Le 9 mars 2016, une majorité de sénateurs a renoncé d’introduire 20% de produits biologiques dans la restauration collective.

Alors que les députés se sont prononcés pour l’introduction d’un seuil de 20% d’aliments provenant de l’agriculture biologique dans la restauration collective, le projet de loi a été retoqué par les Sénateurs !

Sur les 348 Sénateurs, 188 Sénateurs se sont prononcés pour ne pas avoir de seuil de 20% d’agriculture biologique dans les cantines. La loi d’ancrage territorial de l’alimentation prévoit en 1ère lecture au Sénat une obligation de 40 % de produits issus de l’alimentation durable, locaux, de saison, signes de qualité ce qui reste salutaire mais l’objectif des 20% de bio était minime par rapport à certaines cantines allant jusqu’à 100% d’agriculture biologique…

Nous retrouvons bien évidemment dans la majorité parlementaire ayant voté contre le bio dans les cantines 100% des Sénateurs « Les Républicains », 85% des UDI-UC. Alors que pour le bio dans les cantines nous retrouvons 100% du groupe PS, 100% du groupe communiste et citoyen et 100% du groupe des écologistes. Toutefois comme la majorité parlementaire est constituée des Républicains, il suffit qu’ils entrainent un autre groupe parlementaire comme UDI-UC pour qu’une loi ne passe pas au Sénat…

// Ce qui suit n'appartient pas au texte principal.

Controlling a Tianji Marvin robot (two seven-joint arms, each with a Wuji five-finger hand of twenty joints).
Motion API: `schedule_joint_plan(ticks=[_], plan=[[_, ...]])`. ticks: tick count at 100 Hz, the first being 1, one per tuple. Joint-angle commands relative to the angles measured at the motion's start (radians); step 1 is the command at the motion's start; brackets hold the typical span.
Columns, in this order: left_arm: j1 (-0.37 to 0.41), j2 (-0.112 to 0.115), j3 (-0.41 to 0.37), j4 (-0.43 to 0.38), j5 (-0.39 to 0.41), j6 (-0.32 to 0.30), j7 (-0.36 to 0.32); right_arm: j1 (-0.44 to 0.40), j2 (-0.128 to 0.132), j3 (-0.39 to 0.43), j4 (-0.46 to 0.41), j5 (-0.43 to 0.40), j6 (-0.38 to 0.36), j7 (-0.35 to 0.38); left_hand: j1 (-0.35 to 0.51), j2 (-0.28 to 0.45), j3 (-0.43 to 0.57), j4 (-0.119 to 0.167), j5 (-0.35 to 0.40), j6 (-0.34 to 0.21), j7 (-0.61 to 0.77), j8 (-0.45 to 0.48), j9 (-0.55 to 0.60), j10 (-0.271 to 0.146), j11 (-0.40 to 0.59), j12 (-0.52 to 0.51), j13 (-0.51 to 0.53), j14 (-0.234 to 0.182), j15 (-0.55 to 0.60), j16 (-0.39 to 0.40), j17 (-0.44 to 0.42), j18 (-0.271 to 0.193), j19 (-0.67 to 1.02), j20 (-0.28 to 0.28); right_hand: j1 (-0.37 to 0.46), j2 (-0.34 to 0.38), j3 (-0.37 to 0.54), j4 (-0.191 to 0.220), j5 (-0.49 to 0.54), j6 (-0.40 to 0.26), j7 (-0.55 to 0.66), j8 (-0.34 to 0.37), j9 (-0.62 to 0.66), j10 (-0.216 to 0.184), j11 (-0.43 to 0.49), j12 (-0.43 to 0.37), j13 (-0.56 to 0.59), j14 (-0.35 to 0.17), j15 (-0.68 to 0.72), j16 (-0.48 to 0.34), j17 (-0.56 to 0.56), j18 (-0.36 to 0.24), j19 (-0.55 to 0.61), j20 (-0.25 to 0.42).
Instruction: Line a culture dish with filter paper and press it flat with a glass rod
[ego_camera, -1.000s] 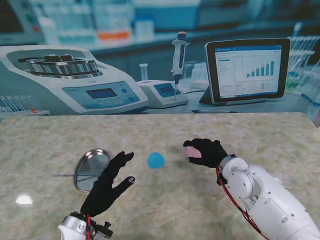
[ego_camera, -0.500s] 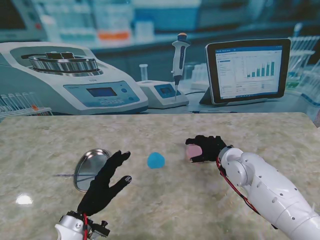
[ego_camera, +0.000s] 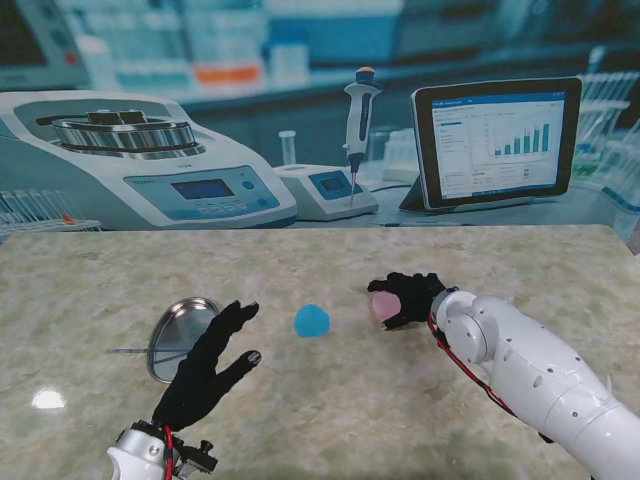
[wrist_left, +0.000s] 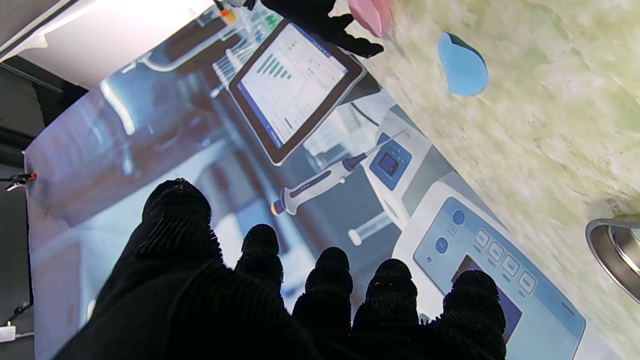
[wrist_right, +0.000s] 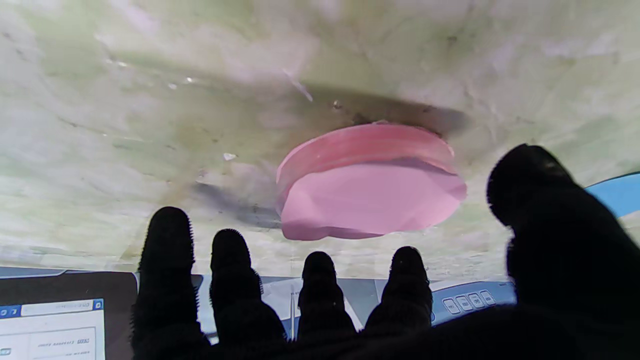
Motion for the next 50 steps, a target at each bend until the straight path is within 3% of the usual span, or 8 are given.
schedule_joint_plan(ticks=[1,12,50], plan=[[0.006,0.002,0.0,-0.005,-0.001,0.006,-0.006,-0.005,-0.012,-0.006,0.021,0.003,-0.004,-0.039,0.015,0.041,-0.026,0.03,-0.013,-0.019,0.025,0.015,-0.02,-0.032,-0.007,0.015,-0.026,-0.038,-0.011,0.002,-0.001,-0.032,-0.054,-0.04,0.018,-0.046,0.061,-0.011,-0.016,0.001,0.039,0.053,-0.033,0.023,0.019,0.033,0.02,0.0,0.041,0.003,0.017,0.029,0.023,-0.006],[0.005,0.002,0.0,-0.006,-0.001,0.009,-0.007,-0.001,-0.01,-0.012,0.02,0.009,-0.014,-0.027,0.016,0.04,-0.026,0.03,-0.012,-0.019,0.027,0.016,-0.02,-0.032,-0.007,0.017,-0.026,-0.037,-0.011,0.003,-0.001,-0.033,-0.054,-0.039,-0.028,-0.073,0.144,-0.029,-0.022,-0.011,0.061,0.082,-0.026,0.023,0.041,0.025,0.017,0.004,0.049,0.004,0.019,0.03,0.029,-0.01],[0.005,0.002,0.0,-0.005,0.0,0.009,-0.009,0.02,-0.009,-0.051,0.031,0.008,-0.013,-0.014,0.017,0.04,-0.026,0.03,-0.013,-0.021,0.035,0.02,-0.019,-0.033,-0.007,0.019,-0.026,-0.037,-0.011,0.003,-0.001,-0.033,-0.054,-0.039,-0.018,-0.1,0.198,-0.036,-0.034,-0.015,0.102,0.135,-0.02,0.026,0.087,0.016,0.032,0.008,0.066,0.013,0.039,0.022,0.054,-0.003]])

L’ARGUMENTAIRE DES SÉNATEURS RÉPUBLICAINS

Gérard Larcher, président du Sénat et membre du parti « Les Républicains », se défendaient sur France Inter le 16 mars dernier

20 % de bio en restauration scolaire ? Nous ne produisons pas dans ce pays, dans les territoires, 20 % de bio. Nous, nous sommes dans le principe de réalité. Est-ce que vous voulez qu’on importe pour faire le quota de 20 % de bio ? […] Donc oui au bio, mais attention à la multiplication des normes, et oui aux circuits courts dans les départements.

L’association Un Plus Bio qui promue la bio dans la restauration collective et qui représente de nombreuses structures ayant fait le choix du bio dans leur menu répond

C’est une erreur. Intégrer 20  % de bio dans la  restauration collective, c’est introduire tout au plus une composante bio par repas  (entrée, plat,  accompagnement, fromage-laitage et/ou dessert). Exemple pour les seuls légumes : en surfaces,  le besoin serait de 80 000 ha soit 6,15 % de la surface agricole utile (SAU) bio actuelle (1,3 million  d’hectares). Entre 2014 et 2015, on sait que la SAU bio a augmenté de 330 000 ha. En toute logique, il  suffirait donc d’affecter à peine un quart de cette progression à la production de légumes bio pour  parvenir aux 20 % en restauration collective… Pas du tout hors d’atteinte, l’objectif.

Cette carte a été créée grâce au travail de « Agir pour l’Environnement » ayant publié un Trombinoscope des Sénateurs « Anti-Bio » où il est possible d’interpeller vos sénateurs en fonction de leur vote !

Mais qui sont les Sénateurs "Anti-Bio" ?

EXISTE-T’IL DES CANTINES BIO ?

Bien évidemment que la restauration collective bio existe comme à Barjac dans le Gard où Édouard Chaulet donne du fil à retorde aux autres maires !

Où bien à Mouans-Sartoux dans les Alpes-Maritimes où la commune a limité au maximum les déchets pour faire des économies et proposer du 100% bio au même prix !

QUE FAIRE À VOTRE ÉCHELLE ?

Interpellez vos Sénateurs car il reste une deuxième lecture de cette loi qui aura lieu dans l’année ! Et montrez leur, sans être injurieux (ça ne sert à rien), que ces questions vous sont essentielles !

Comme le dit si bien Édouard Chaulet, interpellez vos élus et dites-leur que l’alimentation des enfants est des fois plus importantes que l’embellissement du rond-point à l’entrée de la commune (si l’on regarde de près, pour une petite commune, c’est à peu près le même prix). Bien évidemment on touche à l’image que le maire veut donner de sa ville mais peut être que sur le long terme il gagnera la confiance de ses électeurs (évidemment il va falloir lui vendre du rêve s’il est réticent…).